A Primer on Political Bogeymen

An often used strategy in politics to gain support which would then later translate into votes is to invent a bogeyman, a scapegoat or a fall guy. The thing to which all of society’s problems and ills originate from. That thing usually has no voice, no political power, and no way to defend itself. Inventing a bogeyman and focusing people’s attention on it is so convenient because it removes all the hard analysis needed to identify a problem. It simplifies everything to a single common enemy. Something which the public can easily rally against.

Throughout history, regimes have invented bogeymen to distract the public, keep itself in power, manipulate public perception, and garner obedience from the public. From communism to fascism, to socialism, to terrorism, to yes, illegal drugs.

There is one aspect of this “war on drugs,” which supporters fail to realize. With demand shrinking, prices are rising. Someone, somehow, someway, that void will be filled. It’s just a logical consequence of a money-hungry world. I always point out the Prohibition, as the greatest example of why banning an addictive substance will never succeed. But people “wiser” than me refused to heed the lessons of history. So let them learn it the hard way.

I had a disturbing thought that what if we woke up one day and realize we were conned big time? What if instead of wanting to eradicate it, they just wanted to increase the price, monopolize the market, and control everything?

Where did the President say the drugs are coming from? China?

Maybe that’s why our dear President is going there next week. Maybe he’s finally bringing the war to them.

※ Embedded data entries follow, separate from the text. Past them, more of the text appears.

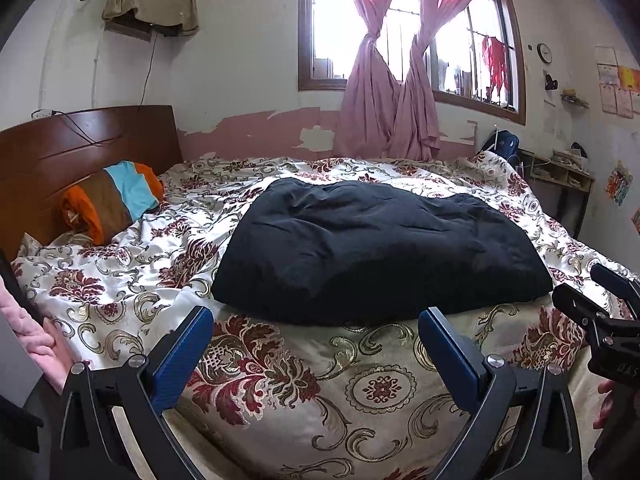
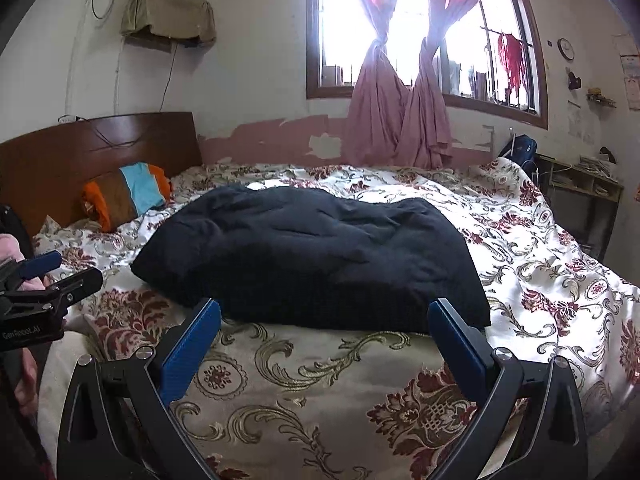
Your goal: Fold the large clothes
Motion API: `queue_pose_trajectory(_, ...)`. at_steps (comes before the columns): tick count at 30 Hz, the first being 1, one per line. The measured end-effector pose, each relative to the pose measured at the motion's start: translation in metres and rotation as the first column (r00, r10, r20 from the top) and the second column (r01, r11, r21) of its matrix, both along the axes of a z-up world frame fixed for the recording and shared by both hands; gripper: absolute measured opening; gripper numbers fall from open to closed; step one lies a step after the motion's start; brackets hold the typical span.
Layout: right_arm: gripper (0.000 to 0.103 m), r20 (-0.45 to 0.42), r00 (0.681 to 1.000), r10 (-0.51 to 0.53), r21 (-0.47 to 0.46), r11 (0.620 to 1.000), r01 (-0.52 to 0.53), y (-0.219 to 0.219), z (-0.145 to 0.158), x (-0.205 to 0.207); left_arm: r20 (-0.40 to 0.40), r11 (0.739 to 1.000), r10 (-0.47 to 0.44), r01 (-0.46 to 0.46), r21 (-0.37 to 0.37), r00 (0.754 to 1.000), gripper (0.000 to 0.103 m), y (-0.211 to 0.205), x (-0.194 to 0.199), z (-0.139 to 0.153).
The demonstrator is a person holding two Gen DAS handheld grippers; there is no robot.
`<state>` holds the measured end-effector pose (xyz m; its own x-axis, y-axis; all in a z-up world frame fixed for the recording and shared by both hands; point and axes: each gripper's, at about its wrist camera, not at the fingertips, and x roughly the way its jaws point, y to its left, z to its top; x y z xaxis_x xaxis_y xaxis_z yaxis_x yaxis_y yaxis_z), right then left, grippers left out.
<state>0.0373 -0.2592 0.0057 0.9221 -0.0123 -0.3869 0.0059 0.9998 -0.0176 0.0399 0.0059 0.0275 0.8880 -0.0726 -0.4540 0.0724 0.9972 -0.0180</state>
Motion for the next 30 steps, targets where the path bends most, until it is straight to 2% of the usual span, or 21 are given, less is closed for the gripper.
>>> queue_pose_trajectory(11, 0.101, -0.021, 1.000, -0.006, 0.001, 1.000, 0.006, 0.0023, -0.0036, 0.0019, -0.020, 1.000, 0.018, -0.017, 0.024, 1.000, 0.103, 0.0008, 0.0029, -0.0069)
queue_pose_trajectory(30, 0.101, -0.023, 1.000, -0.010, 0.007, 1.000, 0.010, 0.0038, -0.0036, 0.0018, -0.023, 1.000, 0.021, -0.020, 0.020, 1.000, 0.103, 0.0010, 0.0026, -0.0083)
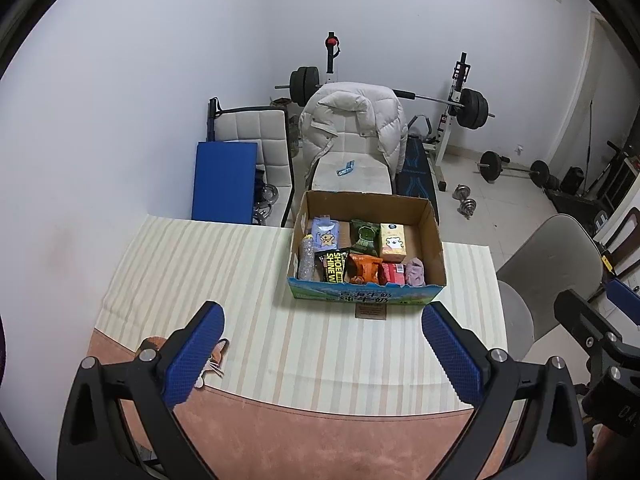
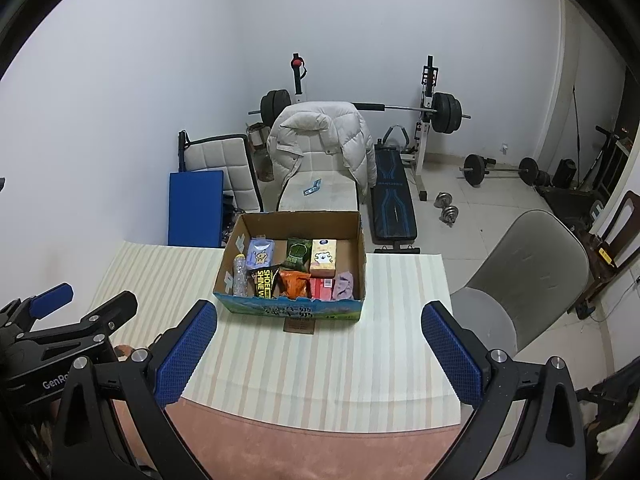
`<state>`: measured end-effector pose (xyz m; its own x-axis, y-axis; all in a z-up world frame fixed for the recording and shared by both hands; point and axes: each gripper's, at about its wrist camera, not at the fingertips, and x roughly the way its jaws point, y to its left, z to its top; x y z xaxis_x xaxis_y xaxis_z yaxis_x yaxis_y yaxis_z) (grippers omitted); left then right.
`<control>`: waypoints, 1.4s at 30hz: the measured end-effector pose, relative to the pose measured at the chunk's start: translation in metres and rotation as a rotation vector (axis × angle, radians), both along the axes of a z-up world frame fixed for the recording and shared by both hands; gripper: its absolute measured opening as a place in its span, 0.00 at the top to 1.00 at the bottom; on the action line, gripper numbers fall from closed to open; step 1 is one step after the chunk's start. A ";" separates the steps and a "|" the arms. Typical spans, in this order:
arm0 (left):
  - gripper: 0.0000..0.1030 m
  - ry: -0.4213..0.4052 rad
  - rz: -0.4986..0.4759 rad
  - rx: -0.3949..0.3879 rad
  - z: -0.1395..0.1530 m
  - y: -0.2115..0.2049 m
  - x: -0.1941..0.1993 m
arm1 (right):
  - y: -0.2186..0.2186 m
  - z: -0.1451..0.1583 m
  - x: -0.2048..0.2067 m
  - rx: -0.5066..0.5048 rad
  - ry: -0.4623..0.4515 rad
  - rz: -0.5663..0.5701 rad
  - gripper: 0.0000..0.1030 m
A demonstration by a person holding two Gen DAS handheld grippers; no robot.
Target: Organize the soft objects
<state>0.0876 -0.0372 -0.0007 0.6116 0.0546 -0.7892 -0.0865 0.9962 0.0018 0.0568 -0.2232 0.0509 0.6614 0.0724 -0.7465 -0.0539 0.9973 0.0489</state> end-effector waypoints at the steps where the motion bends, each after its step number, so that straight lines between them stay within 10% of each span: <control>1: 0.02 -0.002 0.001 0.001 0.001 0.000 0.000 | 0.000 0.000 0.001 0.000 0.001 0.001 0.00; 42: 0.02 -0.035 -0.027 0.000 0.014 0.001 0.002 | -0.005 0.003 0.008 -0.034 -0.021 -0.025 0.00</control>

Meanwhile, all I want is faster internet speeds and less traffic. A few trains on the MRT might be good too. I know these are all his campaign promises which may “take time.” But is it too much to ask what happened to the “No more Pork Barrel or I will close Congress if it refuses” promise?

But maybe I am asking too much. When you believe in a man who says he will not run but runs anyway, you’re bound to get heartbroken. One time a liar, twice incorrigible, thrice pathological.

But never fear, our attention is here: War on Drugs.